Exercise objective » Where does the word "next" show up in the data? Please find each such line and copy it.
___ Data to use
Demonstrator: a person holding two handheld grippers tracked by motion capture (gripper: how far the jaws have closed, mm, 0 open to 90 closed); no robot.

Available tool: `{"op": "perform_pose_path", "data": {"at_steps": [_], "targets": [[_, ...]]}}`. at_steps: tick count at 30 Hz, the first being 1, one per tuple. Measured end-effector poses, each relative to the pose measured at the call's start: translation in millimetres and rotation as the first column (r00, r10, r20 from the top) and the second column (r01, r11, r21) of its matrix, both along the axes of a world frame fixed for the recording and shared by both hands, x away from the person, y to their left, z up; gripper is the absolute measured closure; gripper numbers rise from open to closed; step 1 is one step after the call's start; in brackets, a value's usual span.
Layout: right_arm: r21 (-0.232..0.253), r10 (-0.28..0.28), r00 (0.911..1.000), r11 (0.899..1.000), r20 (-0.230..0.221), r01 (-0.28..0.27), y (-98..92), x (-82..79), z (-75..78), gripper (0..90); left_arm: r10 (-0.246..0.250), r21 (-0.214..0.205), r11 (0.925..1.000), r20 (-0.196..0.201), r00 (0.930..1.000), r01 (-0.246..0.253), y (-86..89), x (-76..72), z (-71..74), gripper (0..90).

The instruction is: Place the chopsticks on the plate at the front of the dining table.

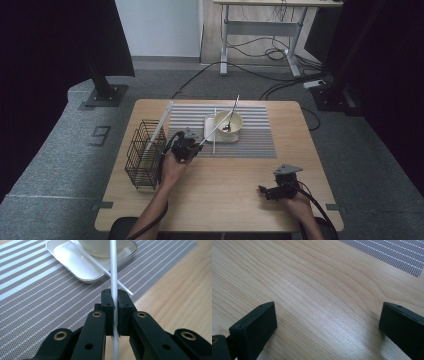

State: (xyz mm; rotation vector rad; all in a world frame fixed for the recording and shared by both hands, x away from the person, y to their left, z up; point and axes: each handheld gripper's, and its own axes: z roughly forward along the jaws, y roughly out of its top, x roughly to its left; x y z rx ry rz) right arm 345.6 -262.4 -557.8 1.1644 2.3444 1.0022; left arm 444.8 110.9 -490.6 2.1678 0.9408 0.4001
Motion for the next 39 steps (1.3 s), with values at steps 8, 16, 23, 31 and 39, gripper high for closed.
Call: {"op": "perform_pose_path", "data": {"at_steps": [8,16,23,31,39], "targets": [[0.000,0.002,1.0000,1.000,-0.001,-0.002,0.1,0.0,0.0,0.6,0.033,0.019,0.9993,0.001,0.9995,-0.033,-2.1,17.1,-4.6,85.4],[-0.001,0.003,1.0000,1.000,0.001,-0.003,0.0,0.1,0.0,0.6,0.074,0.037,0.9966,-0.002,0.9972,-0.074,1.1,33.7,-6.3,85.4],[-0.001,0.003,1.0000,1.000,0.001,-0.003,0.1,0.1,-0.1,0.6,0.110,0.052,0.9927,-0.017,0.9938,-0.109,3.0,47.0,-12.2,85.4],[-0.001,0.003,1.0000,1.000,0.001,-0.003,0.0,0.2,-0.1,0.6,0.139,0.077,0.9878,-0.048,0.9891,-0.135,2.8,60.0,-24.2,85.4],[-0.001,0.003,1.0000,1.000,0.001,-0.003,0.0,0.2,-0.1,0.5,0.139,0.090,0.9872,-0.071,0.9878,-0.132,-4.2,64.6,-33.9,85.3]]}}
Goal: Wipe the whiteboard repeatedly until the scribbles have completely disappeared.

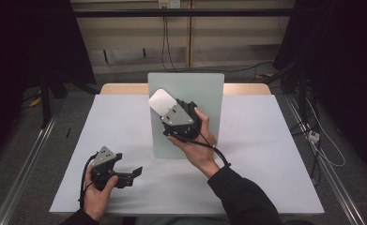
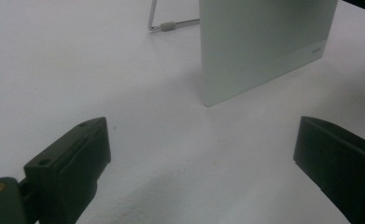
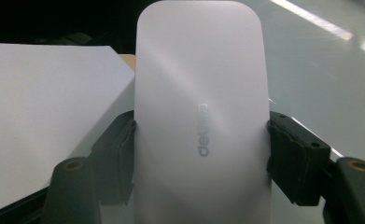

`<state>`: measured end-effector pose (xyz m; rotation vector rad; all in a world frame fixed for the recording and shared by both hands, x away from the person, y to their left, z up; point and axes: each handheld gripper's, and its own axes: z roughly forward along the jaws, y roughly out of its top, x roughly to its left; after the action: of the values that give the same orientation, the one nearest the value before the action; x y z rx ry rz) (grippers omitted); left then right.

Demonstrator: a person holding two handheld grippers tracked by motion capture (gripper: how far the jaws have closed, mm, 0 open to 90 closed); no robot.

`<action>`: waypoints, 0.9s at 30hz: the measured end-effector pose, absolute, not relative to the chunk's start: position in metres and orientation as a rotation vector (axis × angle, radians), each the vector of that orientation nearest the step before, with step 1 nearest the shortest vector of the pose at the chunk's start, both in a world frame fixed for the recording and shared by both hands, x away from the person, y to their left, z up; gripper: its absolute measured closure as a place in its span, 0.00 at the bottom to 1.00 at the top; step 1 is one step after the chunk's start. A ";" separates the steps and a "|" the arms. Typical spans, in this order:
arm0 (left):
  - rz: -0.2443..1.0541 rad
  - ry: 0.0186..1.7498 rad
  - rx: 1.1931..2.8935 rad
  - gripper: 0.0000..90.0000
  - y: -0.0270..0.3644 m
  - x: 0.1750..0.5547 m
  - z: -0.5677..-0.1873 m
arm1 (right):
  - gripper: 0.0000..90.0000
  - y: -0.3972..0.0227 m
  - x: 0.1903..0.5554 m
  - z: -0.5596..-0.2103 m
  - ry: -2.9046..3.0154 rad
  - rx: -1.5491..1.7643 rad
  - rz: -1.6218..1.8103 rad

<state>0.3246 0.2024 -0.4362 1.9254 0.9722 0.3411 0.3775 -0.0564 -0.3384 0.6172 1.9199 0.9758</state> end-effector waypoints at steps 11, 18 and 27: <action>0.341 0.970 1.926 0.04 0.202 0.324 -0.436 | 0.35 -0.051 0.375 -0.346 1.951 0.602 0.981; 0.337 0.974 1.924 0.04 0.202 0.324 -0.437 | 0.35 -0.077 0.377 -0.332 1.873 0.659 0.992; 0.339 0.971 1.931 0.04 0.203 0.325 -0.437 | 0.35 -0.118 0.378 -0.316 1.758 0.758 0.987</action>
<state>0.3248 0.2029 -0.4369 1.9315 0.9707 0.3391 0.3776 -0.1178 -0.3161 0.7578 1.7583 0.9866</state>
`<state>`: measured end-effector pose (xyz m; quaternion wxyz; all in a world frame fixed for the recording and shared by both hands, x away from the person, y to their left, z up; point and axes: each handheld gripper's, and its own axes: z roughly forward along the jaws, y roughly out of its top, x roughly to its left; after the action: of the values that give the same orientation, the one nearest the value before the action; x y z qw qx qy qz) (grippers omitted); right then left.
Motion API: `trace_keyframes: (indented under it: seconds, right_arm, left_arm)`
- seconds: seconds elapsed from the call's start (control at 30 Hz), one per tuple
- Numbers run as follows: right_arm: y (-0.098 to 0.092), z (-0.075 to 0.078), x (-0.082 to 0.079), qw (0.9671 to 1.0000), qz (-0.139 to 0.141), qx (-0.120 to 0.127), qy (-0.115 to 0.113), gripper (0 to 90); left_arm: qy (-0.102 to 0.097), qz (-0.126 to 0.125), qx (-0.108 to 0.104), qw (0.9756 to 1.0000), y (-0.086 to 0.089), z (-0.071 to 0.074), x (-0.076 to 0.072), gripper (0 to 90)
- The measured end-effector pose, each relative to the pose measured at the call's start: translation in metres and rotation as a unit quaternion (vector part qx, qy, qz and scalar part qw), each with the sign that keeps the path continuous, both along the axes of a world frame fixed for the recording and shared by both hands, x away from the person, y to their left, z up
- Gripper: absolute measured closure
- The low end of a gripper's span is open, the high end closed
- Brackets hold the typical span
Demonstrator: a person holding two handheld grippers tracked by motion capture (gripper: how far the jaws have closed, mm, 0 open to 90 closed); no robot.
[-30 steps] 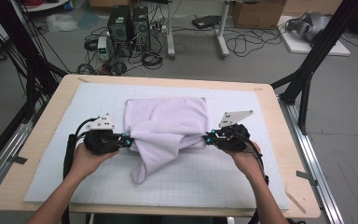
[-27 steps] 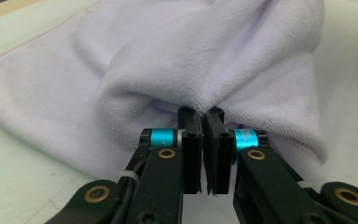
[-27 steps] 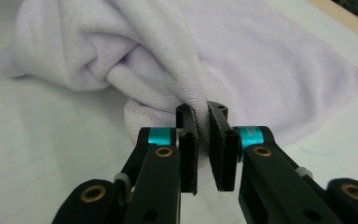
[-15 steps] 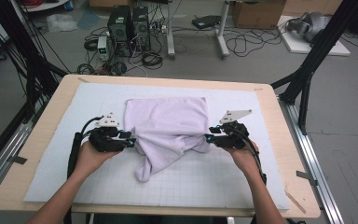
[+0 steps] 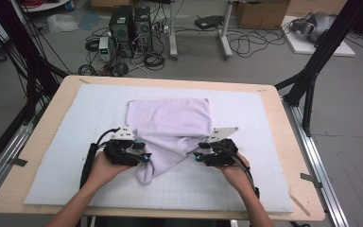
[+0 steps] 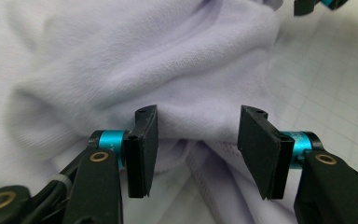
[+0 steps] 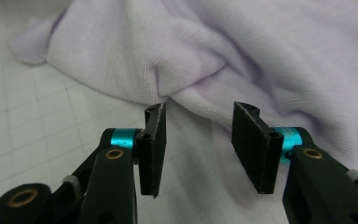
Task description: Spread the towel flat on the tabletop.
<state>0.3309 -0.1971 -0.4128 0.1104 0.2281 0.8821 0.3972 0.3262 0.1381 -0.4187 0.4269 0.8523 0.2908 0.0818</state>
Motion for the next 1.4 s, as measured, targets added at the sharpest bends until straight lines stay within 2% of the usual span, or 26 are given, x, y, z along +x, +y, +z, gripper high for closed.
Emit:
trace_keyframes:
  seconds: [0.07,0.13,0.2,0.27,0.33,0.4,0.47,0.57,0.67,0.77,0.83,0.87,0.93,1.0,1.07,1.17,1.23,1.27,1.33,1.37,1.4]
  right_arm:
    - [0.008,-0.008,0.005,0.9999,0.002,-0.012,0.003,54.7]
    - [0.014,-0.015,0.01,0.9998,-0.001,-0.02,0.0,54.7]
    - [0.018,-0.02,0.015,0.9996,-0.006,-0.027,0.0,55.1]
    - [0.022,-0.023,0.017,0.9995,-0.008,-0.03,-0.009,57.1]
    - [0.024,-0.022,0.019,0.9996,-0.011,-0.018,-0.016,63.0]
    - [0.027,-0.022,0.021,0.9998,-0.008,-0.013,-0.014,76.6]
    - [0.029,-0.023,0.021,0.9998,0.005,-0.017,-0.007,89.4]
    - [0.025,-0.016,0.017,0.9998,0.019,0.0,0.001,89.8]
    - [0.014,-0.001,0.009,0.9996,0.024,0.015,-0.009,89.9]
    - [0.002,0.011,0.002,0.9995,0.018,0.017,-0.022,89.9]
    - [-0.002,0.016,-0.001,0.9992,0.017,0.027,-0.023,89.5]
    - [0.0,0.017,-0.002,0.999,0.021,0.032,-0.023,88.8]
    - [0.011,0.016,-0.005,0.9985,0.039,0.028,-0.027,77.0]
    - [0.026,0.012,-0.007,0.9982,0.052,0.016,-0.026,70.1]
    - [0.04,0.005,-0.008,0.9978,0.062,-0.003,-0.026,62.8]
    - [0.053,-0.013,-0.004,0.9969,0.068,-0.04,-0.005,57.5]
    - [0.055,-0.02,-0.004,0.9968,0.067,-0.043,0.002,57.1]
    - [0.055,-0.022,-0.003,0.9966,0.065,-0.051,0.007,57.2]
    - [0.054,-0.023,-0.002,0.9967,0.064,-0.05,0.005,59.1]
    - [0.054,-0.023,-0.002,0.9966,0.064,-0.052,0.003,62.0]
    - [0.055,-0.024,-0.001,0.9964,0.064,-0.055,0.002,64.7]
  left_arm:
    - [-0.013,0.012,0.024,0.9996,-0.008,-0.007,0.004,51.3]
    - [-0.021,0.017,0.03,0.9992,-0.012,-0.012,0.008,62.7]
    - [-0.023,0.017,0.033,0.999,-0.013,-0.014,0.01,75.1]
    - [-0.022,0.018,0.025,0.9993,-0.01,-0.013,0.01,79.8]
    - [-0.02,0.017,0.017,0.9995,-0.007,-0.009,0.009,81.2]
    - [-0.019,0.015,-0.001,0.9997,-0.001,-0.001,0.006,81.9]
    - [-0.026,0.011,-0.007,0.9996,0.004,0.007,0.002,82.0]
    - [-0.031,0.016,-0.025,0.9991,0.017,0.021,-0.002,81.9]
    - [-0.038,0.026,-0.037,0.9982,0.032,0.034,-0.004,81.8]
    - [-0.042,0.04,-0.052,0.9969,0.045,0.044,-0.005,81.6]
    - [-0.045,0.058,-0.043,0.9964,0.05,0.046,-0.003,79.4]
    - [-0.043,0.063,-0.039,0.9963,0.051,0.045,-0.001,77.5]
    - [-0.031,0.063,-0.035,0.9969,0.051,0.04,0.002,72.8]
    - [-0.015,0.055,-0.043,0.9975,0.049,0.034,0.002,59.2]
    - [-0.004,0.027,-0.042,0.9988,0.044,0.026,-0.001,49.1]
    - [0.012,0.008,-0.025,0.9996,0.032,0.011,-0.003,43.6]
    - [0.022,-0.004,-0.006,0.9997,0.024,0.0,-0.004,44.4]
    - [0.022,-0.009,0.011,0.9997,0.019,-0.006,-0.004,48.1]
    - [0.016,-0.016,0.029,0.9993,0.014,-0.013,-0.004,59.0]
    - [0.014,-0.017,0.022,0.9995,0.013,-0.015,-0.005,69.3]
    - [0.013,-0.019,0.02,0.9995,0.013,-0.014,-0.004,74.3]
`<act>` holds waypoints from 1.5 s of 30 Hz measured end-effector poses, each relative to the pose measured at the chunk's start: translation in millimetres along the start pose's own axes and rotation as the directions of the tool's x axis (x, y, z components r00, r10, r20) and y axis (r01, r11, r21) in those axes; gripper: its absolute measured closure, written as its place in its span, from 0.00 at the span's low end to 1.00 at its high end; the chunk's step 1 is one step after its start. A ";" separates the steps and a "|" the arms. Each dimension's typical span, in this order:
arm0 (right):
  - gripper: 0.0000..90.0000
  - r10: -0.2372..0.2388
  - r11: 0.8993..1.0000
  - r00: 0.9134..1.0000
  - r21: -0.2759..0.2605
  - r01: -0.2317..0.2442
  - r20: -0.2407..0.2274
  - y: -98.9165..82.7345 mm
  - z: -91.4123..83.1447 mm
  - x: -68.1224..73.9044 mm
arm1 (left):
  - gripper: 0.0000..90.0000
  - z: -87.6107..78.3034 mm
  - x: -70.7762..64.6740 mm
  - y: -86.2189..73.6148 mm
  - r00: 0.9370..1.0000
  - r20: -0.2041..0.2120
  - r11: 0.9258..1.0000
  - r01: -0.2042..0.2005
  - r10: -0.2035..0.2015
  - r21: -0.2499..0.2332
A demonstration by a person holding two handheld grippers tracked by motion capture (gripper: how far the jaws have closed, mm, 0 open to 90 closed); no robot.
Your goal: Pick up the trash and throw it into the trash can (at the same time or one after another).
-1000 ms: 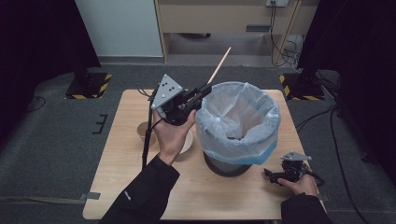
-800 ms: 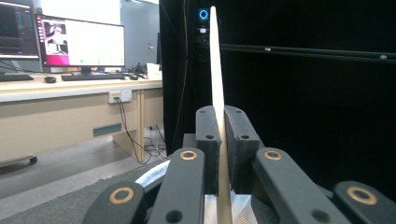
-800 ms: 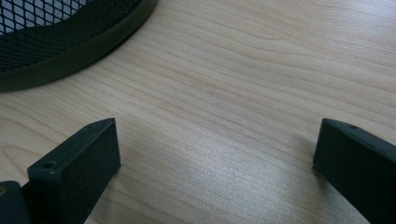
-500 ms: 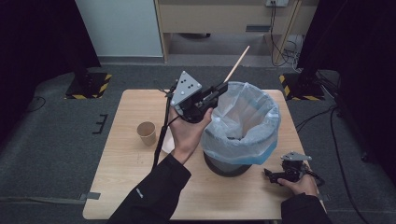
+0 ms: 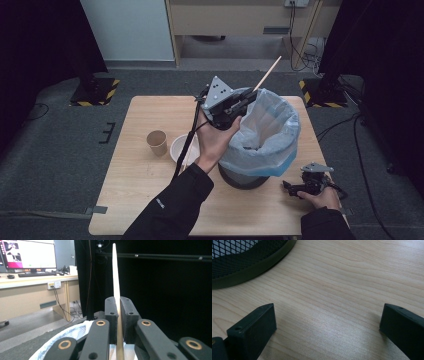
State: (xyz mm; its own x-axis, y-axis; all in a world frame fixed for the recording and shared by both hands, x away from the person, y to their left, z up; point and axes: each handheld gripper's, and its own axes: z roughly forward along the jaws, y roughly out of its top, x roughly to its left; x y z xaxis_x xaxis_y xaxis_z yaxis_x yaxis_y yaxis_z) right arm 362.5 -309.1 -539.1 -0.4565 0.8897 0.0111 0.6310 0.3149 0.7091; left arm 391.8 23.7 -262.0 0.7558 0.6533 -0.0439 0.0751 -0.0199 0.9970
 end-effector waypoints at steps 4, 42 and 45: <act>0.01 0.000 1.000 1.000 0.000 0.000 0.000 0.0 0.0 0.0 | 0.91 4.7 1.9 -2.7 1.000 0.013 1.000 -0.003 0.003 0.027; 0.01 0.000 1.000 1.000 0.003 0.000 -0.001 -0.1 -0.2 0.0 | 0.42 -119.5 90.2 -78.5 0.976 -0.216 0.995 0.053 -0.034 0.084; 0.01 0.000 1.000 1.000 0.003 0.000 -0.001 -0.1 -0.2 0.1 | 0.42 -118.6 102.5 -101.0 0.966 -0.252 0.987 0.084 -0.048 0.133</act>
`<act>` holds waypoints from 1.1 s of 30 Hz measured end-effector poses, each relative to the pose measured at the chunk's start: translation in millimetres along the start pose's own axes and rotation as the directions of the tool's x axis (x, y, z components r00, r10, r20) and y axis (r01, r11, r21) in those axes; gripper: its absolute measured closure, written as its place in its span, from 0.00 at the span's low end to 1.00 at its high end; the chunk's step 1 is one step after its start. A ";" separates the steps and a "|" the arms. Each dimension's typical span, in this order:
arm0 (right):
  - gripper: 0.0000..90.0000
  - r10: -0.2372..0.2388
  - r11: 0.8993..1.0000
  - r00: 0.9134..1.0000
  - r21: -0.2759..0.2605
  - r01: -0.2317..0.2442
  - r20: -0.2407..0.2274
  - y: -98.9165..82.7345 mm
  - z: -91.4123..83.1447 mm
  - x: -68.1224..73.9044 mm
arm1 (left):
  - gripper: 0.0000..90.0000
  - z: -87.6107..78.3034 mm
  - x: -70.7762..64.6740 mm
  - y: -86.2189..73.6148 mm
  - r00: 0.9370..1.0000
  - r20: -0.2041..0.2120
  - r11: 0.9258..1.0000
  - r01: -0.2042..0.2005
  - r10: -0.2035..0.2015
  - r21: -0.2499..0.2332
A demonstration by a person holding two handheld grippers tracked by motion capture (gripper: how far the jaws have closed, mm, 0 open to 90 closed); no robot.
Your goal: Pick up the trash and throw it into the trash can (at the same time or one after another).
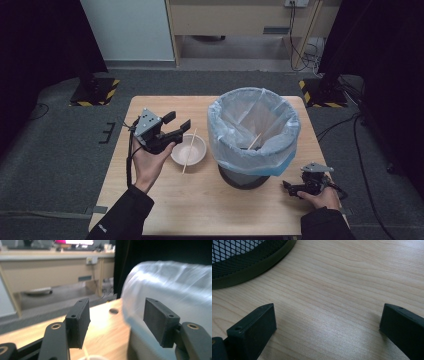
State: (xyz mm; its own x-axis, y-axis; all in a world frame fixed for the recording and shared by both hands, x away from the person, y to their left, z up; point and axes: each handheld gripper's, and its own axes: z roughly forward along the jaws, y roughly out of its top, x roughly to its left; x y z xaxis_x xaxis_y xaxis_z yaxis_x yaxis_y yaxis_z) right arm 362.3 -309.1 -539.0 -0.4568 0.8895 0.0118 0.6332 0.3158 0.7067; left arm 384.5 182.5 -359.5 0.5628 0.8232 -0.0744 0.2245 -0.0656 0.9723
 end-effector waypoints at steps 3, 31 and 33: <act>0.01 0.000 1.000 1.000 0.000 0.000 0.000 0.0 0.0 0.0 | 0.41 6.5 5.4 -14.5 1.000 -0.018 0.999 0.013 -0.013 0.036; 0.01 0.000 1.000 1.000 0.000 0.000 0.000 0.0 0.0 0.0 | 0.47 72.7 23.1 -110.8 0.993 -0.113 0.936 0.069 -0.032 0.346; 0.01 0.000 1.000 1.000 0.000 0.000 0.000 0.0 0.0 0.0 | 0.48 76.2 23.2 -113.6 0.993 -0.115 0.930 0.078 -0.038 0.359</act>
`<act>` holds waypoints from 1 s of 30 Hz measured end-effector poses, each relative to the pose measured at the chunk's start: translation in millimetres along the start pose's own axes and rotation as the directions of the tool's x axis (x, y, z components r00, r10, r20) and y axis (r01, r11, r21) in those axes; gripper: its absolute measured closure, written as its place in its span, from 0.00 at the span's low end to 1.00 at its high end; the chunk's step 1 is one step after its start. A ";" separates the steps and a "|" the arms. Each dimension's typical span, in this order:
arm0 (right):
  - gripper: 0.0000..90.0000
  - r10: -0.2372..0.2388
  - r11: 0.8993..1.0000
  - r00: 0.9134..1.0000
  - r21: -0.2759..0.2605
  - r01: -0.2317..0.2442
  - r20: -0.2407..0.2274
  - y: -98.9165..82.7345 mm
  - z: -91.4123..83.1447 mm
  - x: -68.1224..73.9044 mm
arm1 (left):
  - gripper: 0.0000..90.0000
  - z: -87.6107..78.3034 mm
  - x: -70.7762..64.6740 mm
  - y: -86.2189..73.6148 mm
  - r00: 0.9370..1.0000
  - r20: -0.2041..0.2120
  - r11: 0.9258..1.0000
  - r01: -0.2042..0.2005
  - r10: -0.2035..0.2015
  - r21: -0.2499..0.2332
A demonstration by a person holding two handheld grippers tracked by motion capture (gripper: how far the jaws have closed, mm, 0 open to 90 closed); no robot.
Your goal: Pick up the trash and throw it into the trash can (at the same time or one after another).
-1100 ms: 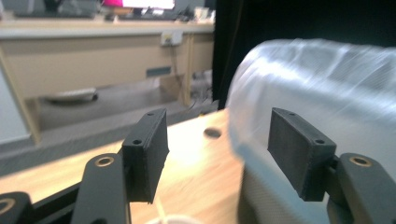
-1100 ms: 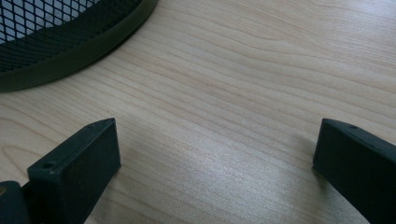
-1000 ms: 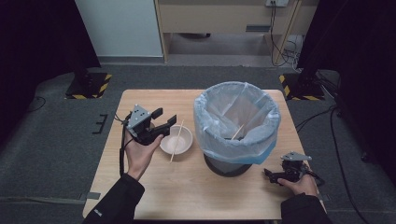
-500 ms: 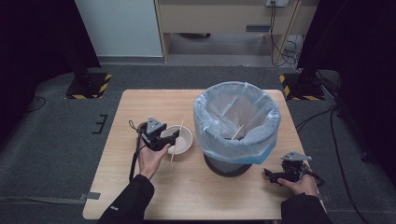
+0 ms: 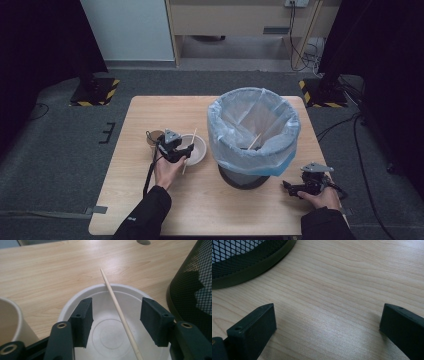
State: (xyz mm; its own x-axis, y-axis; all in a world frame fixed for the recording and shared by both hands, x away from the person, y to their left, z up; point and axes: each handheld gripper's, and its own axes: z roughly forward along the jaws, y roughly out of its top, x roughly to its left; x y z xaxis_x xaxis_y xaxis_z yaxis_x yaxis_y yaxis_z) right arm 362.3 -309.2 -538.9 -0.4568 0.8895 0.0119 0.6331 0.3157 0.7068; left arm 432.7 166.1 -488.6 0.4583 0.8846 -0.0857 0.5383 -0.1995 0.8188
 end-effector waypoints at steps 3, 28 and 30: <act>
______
Task answer »
Motion for the next 39 steps (1.3 s), with values at steps 8, 16, 23, 31 and 39, gripper high for closed.
Motion for the next 1.4 s, as measured, targets added at the sharpest bends until straight lines stay within 2% of the usual span, or 26 are given, x, y, z along +x, +y, +z, gripper high for closed.

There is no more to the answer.